• WHAT YOU NEED TO DO
Search the data below for the string "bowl". Extract every line that contains it.
### DATA SEGMENT
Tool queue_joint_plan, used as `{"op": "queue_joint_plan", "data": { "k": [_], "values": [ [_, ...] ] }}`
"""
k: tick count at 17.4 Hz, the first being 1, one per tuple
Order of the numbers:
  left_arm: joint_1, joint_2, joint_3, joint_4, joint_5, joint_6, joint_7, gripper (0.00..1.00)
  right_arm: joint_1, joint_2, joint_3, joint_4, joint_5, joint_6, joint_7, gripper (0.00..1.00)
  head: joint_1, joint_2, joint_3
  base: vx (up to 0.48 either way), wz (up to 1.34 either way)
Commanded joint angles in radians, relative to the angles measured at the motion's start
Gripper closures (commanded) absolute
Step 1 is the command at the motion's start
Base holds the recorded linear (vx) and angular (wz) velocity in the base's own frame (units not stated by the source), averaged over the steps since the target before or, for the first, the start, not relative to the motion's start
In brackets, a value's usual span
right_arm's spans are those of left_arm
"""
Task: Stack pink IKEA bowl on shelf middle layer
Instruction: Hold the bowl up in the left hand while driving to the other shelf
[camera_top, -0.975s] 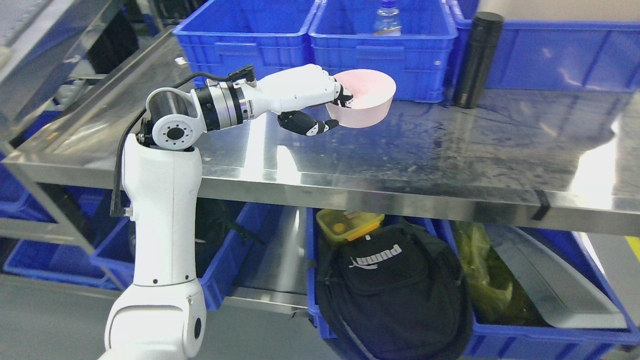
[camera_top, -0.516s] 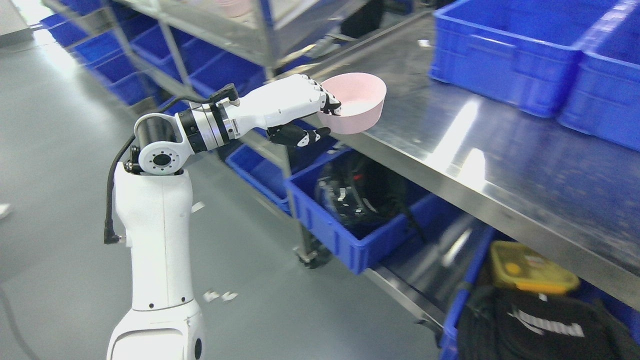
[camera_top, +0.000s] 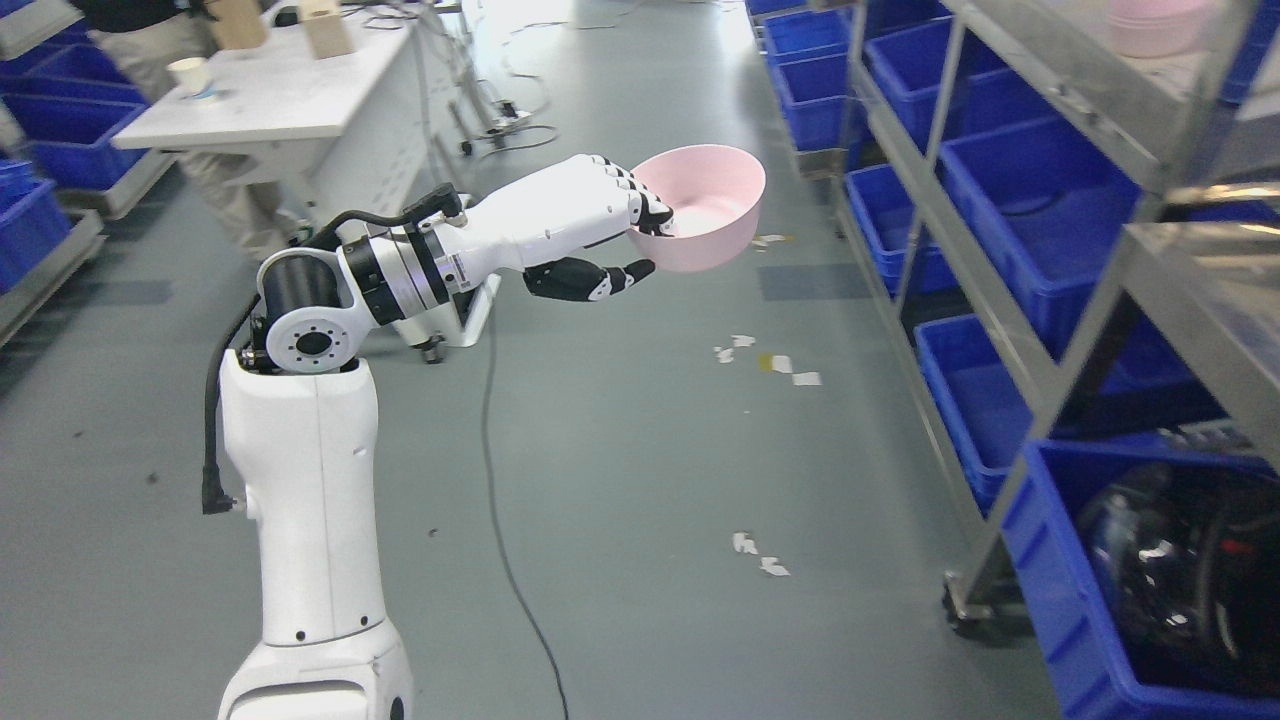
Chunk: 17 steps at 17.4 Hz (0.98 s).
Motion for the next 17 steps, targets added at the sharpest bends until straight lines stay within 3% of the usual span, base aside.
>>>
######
• SOLUTION
Task: Stack pink IKEA bowl on shelf middle layer
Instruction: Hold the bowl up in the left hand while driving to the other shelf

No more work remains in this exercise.